Problem details. Only a number is wanted here, namely how many lines of the data contain the string "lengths".

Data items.
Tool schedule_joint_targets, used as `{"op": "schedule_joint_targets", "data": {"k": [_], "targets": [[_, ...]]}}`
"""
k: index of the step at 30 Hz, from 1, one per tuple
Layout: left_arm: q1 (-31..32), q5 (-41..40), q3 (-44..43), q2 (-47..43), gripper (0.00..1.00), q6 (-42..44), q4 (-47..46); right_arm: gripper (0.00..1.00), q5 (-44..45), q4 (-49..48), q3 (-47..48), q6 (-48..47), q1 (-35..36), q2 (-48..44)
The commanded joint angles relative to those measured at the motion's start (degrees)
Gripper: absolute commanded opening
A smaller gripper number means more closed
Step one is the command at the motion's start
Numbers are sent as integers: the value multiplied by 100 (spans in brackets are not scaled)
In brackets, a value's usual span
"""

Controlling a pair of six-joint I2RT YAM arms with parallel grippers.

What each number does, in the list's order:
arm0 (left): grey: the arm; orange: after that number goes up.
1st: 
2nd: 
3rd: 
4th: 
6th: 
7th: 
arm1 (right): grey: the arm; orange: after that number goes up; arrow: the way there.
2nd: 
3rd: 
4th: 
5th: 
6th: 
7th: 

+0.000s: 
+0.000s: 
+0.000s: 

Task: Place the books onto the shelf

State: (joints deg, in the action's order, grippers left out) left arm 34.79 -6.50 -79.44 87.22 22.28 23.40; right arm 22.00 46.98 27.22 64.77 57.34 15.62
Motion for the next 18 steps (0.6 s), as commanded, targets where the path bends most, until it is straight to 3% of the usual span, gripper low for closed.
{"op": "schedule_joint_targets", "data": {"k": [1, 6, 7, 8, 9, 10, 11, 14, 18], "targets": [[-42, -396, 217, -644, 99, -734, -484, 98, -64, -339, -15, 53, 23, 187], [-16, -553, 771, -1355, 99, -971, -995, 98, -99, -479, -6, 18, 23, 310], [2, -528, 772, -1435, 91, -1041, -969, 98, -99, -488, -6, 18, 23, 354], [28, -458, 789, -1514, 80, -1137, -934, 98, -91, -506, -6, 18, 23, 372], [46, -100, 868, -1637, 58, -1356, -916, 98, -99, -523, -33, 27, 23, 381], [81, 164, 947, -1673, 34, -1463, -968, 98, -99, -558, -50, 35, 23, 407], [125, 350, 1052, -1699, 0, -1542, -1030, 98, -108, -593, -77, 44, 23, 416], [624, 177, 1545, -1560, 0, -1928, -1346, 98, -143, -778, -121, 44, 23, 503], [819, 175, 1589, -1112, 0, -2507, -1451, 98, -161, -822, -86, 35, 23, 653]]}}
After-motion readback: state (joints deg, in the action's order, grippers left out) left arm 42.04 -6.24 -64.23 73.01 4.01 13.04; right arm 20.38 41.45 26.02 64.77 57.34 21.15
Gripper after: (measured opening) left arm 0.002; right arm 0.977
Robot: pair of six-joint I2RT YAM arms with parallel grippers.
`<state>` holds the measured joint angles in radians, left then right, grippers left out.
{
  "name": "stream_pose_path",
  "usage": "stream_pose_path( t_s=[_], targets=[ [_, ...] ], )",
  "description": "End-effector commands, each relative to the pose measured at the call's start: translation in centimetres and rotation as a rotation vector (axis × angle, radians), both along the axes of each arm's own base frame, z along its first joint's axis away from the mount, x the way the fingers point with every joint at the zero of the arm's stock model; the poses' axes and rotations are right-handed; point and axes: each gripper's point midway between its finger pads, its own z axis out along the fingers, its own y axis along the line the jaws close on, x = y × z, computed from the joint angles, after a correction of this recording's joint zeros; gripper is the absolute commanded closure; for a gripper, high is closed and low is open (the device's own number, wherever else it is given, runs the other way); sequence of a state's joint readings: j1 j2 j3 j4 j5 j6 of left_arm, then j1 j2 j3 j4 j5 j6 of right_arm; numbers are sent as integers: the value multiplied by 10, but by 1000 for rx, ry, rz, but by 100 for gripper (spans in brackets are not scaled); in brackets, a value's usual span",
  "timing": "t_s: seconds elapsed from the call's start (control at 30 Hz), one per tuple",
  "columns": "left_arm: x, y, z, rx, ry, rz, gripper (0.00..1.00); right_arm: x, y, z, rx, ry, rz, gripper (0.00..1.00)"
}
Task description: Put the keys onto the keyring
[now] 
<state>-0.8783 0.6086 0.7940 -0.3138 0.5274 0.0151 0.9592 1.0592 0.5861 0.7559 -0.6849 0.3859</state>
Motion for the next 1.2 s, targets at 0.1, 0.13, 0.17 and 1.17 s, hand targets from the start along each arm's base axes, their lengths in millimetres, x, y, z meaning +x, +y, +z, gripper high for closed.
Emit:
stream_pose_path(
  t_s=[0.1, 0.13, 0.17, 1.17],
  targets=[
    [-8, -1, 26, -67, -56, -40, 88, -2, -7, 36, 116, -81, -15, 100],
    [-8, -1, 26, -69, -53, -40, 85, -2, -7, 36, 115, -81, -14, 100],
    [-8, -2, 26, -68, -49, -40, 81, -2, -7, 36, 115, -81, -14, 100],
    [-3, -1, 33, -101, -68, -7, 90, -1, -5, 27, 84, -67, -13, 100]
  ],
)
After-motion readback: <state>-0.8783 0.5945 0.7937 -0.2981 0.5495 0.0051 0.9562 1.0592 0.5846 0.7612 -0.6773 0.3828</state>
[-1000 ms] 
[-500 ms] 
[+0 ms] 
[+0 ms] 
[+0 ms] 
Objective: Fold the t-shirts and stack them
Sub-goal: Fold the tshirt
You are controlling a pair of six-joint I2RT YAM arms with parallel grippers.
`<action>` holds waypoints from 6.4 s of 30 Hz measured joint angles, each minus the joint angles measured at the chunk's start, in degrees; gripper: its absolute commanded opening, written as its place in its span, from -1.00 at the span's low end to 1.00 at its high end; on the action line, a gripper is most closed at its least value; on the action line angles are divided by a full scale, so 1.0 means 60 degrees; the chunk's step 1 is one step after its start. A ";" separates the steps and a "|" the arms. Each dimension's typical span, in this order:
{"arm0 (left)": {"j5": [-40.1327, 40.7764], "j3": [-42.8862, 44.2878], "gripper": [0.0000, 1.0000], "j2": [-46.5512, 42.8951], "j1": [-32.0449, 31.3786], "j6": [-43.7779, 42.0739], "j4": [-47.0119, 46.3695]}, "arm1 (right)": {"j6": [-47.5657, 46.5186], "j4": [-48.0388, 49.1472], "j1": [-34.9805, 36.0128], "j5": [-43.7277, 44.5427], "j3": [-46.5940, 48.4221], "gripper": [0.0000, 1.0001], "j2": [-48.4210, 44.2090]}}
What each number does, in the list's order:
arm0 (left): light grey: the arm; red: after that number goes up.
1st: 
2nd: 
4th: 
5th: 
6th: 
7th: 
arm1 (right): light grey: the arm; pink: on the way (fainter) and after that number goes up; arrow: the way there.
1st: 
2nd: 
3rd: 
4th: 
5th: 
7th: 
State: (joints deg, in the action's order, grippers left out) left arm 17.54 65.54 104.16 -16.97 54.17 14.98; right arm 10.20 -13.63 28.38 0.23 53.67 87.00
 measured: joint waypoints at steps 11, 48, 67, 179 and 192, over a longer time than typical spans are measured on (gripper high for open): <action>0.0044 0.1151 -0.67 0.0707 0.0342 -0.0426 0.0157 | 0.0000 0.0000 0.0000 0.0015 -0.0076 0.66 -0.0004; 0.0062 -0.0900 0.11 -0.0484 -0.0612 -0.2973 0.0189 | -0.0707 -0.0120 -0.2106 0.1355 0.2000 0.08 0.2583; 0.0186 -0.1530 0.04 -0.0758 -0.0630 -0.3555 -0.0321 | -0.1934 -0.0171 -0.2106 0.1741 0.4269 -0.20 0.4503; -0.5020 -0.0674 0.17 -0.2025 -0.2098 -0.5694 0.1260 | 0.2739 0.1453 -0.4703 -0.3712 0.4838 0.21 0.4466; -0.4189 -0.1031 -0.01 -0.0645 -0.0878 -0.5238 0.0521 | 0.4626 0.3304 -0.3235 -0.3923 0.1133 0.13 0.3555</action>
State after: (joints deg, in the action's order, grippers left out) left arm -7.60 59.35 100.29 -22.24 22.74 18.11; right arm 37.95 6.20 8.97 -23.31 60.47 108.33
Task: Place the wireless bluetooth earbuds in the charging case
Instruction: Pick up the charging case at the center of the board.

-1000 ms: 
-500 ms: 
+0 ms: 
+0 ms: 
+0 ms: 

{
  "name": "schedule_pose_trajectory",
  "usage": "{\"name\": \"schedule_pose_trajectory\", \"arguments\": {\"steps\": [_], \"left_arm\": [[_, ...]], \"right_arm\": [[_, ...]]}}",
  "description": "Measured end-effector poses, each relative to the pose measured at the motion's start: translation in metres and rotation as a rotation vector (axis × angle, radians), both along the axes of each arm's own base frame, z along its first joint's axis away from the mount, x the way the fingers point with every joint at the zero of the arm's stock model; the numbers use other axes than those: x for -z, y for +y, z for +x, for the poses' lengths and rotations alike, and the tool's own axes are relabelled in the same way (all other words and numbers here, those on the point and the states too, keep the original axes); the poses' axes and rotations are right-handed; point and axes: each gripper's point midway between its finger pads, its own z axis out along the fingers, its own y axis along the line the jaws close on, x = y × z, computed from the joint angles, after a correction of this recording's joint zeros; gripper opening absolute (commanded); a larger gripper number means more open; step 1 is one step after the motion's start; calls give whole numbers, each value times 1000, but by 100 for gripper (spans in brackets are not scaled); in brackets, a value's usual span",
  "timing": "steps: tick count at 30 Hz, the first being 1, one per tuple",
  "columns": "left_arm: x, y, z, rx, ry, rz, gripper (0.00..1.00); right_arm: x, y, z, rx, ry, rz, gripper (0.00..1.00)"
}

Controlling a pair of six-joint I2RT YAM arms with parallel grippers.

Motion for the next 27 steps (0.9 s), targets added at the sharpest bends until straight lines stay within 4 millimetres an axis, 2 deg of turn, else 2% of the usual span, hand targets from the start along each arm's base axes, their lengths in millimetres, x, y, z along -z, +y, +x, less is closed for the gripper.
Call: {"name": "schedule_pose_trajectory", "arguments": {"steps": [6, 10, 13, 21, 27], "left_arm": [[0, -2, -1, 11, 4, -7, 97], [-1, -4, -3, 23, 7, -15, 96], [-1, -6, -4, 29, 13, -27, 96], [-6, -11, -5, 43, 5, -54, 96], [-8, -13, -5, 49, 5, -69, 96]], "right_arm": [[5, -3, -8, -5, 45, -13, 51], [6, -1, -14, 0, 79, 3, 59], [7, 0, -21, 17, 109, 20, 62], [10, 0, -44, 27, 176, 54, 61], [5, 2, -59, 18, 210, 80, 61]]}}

Written answer. 3